■ **DIRECTIONS**
Return the listing in full, word for word.

■ **INFORMATION PROVIDED**
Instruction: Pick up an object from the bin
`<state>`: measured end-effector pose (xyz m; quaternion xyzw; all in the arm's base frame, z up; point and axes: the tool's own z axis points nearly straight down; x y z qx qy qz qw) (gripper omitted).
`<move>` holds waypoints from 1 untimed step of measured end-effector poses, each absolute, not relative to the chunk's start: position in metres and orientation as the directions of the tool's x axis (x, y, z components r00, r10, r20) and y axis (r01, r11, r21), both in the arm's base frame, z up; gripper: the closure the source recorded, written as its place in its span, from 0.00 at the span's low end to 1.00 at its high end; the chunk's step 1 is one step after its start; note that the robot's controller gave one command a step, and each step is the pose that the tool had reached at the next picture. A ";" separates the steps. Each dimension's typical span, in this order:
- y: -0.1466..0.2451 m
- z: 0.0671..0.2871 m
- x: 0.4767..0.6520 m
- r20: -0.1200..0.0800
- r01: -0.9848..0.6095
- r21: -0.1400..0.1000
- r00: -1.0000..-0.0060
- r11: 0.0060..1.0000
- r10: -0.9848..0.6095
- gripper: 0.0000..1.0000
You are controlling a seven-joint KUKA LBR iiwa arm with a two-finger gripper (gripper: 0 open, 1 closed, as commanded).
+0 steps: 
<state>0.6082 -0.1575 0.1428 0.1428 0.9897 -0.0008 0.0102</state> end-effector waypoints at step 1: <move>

■ **SOLUTION**
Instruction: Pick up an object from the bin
`<state>`: measured end-effector pose (xyz m; quaternion xyzw; all in the arm's base frame, z up; point and axes: the tool's own z axis points nearly straight down; x y z qx qy qz qw) (gripper omitted).
`<move>` holds waypoints from 1 untimed step of measured end-effector poses, each absolute, not relative to the chunk's start: position in metres and orientation as the directions of the tool's x axis (x, y, z components r00, r10, r20) and y axis (r01, r11, r21), both in the arm's base frame, z up; gripper: the closure the source recorded, written as its place in its span, from 0.00 at the span's low end to 1.00 at its high end; the chunk's step 1 is one step after its start; note that the robot's controller gave one command a step, and each step is the pose that the tool had reached at the next picture. A ";" separates the steps. Each dimension's typical span, in this order:
- y: -0.1466..0.2451 m
- z: 0.0671..0.2871 m
- x: 0.4767..0.6520 m
- r20: -0.1200..0.0800
- r01: -0.9848..0.6095
- r21: -0.1400..0.1000
- r00: -1.0000..-0.0060
- r11: 0.0060..1.0000
- r10: -0.9848..0.6095
- gripper: 0.0000..1.0000
You are controlling a seven-joint KUKA LBR iiwa arm with a two-finger gripper (gripper: 0 open, 1 closed, as commanded).
+0 steps: 
<state>0.6082 -0.1575 0.1428 0.1428 0.9897 -0.0008 0.0102</state> end-effector waypoints at step 1: <move>

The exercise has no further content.